Chinook fisheries have been severely restricted again this year to protect dwindling stock numbers and to help provide food for endangered southern resident killer whales.

The Friends of Mount Douglas Park Society have been working for many years to restore salmon to Douglas Creek.

Grant money will go toward its plans to install an aluminum bridge over Douglas Creek to make the crossing safer for visitors.

New signs and habitat improvement will be carried out.

Fences will be installed to ensure people stay on trails and do not walk on the area next to the creek.

Darrell Wick, president of the park society, said partnering with the foundation has helped in restoration work to encourage spawning coho and chum salmon.

When the society receives a grant, that helps leverage more support, he said.

“As an urban creek, within an urban watershed, there are innumerable challenges for our project which provide excellent opportunities for student research projects from the University of Victoria and Camosun College.”

Every year, families take part in a carcass transplant at Douglas Creek and release salmon that were raised in small tanks in classrooms.

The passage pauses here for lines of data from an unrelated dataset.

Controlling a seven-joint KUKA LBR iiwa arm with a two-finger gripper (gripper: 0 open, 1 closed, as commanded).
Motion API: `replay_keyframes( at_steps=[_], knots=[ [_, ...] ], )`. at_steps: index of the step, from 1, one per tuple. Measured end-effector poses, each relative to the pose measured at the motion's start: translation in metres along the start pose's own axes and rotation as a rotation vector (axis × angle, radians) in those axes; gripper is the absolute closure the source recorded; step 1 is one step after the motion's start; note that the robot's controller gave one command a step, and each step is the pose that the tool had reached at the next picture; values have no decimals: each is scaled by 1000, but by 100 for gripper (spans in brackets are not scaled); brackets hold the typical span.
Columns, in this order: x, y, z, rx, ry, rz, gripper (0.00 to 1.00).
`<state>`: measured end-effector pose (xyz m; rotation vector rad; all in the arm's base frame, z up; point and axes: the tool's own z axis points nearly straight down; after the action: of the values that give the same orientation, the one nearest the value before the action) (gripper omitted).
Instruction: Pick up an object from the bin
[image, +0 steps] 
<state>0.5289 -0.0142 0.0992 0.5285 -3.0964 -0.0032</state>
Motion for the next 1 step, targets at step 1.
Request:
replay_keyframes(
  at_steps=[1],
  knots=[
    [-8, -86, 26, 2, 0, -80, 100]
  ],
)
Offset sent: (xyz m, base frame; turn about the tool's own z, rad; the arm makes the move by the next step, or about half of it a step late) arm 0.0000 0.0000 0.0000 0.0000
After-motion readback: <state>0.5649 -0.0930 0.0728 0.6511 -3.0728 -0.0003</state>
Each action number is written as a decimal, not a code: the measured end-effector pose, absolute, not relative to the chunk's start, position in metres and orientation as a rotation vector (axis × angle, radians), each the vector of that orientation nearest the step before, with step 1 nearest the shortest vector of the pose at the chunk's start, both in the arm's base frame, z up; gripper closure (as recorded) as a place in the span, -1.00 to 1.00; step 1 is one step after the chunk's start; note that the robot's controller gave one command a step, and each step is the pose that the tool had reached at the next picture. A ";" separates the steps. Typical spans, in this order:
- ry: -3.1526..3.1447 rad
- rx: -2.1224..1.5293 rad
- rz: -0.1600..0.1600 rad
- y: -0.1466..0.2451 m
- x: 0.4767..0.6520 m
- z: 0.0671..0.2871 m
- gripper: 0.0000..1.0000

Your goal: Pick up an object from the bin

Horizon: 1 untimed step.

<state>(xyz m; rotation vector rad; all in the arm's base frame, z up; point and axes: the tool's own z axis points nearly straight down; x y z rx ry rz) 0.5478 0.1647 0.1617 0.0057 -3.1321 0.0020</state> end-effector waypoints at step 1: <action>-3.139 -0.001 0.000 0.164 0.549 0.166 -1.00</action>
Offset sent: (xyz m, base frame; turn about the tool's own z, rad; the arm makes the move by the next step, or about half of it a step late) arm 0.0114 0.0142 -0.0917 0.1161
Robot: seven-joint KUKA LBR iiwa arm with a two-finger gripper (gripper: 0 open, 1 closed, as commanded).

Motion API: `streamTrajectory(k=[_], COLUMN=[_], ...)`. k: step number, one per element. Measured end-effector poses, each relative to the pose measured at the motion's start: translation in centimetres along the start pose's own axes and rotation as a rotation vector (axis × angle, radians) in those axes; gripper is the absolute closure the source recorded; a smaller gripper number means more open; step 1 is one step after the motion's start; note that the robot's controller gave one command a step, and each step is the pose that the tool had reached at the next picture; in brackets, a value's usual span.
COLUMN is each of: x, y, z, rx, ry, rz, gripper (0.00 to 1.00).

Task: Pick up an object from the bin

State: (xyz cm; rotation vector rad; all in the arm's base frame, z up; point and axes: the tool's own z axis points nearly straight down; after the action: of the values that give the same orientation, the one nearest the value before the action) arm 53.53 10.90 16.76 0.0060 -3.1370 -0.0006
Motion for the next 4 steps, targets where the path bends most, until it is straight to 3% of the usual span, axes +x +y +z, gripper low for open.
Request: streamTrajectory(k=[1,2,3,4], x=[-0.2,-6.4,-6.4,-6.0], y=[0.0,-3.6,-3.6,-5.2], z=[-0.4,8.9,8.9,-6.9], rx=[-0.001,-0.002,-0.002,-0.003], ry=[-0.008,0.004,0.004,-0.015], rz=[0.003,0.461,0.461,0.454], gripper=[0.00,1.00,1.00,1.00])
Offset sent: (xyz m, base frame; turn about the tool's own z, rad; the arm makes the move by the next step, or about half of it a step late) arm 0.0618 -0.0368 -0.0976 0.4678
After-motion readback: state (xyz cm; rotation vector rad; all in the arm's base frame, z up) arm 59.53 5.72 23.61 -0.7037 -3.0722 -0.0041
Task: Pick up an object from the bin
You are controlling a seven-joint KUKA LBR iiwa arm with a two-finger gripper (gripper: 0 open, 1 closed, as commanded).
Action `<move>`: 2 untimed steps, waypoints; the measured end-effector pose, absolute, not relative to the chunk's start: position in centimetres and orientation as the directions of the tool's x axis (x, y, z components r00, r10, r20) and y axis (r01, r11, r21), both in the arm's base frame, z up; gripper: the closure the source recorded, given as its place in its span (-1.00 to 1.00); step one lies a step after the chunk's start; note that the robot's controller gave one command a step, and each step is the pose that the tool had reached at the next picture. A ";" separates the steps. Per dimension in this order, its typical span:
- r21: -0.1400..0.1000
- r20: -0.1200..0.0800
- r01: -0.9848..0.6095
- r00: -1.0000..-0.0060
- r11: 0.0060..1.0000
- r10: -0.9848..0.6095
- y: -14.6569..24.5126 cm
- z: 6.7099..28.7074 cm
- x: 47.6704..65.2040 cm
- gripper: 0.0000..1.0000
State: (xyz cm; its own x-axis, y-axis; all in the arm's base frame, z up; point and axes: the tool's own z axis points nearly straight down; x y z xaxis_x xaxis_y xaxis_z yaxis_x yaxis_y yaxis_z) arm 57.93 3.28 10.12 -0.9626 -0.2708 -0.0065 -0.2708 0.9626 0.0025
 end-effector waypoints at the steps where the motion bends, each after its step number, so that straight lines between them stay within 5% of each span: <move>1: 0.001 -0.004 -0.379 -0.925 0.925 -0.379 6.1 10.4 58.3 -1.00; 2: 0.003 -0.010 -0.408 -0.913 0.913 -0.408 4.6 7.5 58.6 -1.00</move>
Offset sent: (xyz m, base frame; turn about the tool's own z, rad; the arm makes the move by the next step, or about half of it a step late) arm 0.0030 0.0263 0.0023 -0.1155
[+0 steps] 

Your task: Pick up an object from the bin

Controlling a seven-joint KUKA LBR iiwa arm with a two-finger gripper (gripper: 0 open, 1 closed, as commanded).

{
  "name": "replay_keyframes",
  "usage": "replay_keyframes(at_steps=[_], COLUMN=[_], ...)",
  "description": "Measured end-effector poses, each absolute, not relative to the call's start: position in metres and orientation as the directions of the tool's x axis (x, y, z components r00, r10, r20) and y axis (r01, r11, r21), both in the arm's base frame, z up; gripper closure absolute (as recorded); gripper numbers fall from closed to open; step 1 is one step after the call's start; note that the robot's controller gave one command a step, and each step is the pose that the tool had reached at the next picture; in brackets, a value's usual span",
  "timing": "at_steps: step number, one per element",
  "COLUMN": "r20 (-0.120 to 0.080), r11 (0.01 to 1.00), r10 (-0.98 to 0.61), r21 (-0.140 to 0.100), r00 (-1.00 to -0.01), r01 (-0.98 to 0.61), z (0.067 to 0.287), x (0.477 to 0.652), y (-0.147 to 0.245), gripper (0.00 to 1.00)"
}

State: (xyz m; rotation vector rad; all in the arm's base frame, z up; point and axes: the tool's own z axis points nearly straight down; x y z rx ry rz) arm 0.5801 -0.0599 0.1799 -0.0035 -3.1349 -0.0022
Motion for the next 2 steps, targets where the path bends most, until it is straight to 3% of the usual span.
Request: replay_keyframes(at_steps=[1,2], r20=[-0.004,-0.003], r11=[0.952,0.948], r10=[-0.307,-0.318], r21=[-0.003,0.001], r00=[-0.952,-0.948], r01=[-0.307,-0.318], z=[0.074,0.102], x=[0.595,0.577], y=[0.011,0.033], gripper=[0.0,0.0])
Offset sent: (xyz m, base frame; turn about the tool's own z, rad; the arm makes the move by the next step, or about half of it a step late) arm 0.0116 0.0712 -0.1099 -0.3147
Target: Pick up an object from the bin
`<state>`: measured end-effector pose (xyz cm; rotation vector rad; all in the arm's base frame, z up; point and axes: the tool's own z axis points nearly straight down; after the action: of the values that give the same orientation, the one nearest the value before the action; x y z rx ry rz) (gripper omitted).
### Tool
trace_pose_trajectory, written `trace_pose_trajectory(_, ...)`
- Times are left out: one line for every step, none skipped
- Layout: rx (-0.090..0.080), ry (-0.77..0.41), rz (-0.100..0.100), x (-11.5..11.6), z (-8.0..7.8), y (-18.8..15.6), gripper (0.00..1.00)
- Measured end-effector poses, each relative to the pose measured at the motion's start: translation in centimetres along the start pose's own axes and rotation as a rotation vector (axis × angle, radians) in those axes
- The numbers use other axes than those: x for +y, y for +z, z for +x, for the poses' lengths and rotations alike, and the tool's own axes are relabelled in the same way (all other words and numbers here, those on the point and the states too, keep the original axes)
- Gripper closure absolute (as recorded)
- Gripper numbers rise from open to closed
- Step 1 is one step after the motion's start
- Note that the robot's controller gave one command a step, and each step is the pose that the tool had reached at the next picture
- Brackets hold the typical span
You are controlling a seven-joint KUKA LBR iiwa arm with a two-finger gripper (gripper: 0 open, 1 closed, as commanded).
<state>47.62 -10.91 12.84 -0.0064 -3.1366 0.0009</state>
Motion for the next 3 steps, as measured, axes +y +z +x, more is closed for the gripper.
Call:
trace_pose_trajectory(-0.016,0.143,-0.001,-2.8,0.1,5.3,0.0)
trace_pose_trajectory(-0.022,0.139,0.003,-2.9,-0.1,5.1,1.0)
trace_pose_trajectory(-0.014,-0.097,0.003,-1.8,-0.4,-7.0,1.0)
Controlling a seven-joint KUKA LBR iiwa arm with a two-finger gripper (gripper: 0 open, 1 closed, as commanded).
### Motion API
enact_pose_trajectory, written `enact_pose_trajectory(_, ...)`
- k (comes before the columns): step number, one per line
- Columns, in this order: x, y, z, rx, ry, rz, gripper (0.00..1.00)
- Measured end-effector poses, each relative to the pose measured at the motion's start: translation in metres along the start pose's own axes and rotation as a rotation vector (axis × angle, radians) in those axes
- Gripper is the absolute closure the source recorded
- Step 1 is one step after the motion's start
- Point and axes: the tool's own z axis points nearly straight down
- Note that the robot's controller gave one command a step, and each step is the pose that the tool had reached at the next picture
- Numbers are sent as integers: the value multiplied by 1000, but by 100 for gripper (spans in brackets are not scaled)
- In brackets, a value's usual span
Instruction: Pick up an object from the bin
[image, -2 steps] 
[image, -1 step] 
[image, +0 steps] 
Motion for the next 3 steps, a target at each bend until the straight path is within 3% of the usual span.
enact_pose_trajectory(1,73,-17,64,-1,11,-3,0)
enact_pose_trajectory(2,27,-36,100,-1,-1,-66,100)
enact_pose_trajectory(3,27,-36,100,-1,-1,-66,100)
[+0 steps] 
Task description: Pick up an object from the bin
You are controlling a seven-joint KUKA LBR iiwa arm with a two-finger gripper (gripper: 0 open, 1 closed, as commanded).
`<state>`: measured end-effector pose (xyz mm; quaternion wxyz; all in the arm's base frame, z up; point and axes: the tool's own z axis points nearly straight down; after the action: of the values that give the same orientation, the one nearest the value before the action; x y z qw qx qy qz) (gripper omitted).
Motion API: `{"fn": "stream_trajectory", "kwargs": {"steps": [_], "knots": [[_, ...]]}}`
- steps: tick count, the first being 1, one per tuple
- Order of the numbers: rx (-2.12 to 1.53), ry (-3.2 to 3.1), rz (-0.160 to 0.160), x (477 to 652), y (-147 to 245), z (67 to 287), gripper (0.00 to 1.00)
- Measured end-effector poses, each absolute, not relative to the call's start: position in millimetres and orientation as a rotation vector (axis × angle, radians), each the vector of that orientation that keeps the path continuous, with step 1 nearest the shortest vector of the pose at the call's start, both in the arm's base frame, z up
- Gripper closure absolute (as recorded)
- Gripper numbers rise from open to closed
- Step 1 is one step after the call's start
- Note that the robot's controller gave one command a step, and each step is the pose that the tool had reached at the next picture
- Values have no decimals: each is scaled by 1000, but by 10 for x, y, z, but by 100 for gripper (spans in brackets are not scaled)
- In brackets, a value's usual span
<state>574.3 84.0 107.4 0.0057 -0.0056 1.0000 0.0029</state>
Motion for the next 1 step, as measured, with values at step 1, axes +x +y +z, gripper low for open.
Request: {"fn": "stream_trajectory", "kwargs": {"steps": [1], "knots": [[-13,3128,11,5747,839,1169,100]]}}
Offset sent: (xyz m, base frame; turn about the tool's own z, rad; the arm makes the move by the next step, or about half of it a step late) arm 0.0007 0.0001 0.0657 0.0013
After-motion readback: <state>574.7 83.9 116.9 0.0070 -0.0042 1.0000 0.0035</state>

The Shaw Centre for the Salish Sea in Sidney is putting grant funds toward a new live herring exhibit to educate visitors about the role these fish play in the ecosystem as a main prey for salmon.

As part of its work with herring, the centre is planning to develop programs with other research institutions to improve conservation efforts.

Some schools, such as Fernwood Elementary on Salt Spring Island, are also receiving foundation funds.

At Fernwood, for example, science and art workshops will be used to teach more than 700 students, plus parents and teachers, about salmon habitat and why it is important to protect rivers and oceans for wild stocks.

Other local groups supported by foundation grants include the Four Mile Creek Enhancement Society in Port Renfrew. New maturing pens for chinook salmon will help increase the capacity at the hatchery as it aims to release 500,000 chinook to help rebuild stocks.